Spark is an execution framework designed to operate on distributed systems like Cassandra. It's a handy tool for many things, including ETL (extract, transform, and load) jobs. In this session, let me share with you some tips and tricks that I have learned through experience. I'm no oracle, but I can guarantee these tips will get you well down the path of pulling your relational data into Cassandra.
About the Speaker
Jim Hatcher Principal Architect, IHS Markit
Jim Hatcher is a software architect with a passion for data. He has spent most of his 20 year career working with relational databases, but he has been working with Big Data technologies such as Cassandra, Solr, and Spark for the last several years. He has supported systems with very large databases at companies like First Data, CyberSource, and Western Union. He is currently working at IHS, supporting an Electronic Parts Database which tracks half a billion electronic parts using Cassandra.
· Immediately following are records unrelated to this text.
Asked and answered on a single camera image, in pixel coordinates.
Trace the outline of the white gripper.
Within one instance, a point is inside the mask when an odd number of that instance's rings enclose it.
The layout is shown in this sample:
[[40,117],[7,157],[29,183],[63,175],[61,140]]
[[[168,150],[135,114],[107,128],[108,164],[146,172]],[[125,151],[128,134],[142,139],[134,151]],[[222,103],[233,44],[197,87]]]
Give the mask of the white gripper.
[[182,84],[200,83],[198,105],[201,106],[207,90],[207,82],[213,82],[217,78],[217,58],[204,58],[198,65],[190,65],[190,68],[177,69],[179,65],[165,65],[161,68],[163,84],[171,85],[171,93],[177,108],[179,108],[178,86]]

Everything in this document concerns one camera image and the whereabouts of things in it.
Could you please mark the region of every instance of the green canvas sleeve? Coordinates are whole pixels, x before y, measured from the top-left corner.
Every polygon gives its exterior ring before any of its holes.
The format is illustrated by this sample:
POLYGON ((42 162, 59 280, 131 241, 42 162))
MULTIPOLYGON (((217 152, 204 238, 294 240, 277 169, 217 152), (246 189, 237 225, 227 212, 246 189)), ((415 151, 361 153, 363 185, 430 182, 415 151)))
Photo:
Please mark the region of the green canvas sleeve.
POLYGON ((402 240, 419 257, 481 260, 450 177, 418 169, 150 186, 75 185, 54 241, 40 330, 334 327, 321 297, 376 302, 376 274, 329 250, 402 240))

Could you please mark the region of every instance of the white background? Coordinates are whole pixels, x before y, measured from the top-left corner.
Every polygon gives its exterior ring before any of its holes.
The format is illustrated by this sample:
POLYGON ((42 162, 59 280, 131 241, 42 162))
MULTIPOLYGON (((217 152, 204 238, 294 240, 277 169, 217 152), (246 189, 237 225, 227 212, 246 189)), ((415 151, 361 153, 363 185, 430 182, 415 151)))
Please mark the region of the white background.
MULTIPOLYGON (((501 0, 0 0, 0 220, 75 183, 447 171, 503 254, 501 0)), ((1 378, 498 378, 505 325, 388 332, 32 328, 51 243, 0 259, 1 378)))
Co-Organizer of Dallas Cassandra Meetup Group
Certified Apache Cassandra Developer
CQL Copy command - This is a pretty quick and dirty way of getting data from a text file into a C* table. The primary limiting factor is that the data in the text file has to match the schema of the table.
Sqoop - this is a tool from the Hadoop ecosystem, but it works for C*, too. It's meant for pulling to/from a RDBMS. It's pretty limited on any kind of transformation you want do.
Write a Java program. It's pretty simple to write a java program that reads from a text file and uses the CQL Driver to write to C*. If you set the write consistency level to Any and use the ExecuteAsync() methods, you can get it to run pretty darn fast.
Write a Spark program. This is a great option if you want to transform the schema of the source before writing to the C* destination. You can get the data from any number of sources (text files, RDBMS, etc.), use a map statement to transform the data into the right format, and then use the Spark Cassandra Connector to write the data to C*.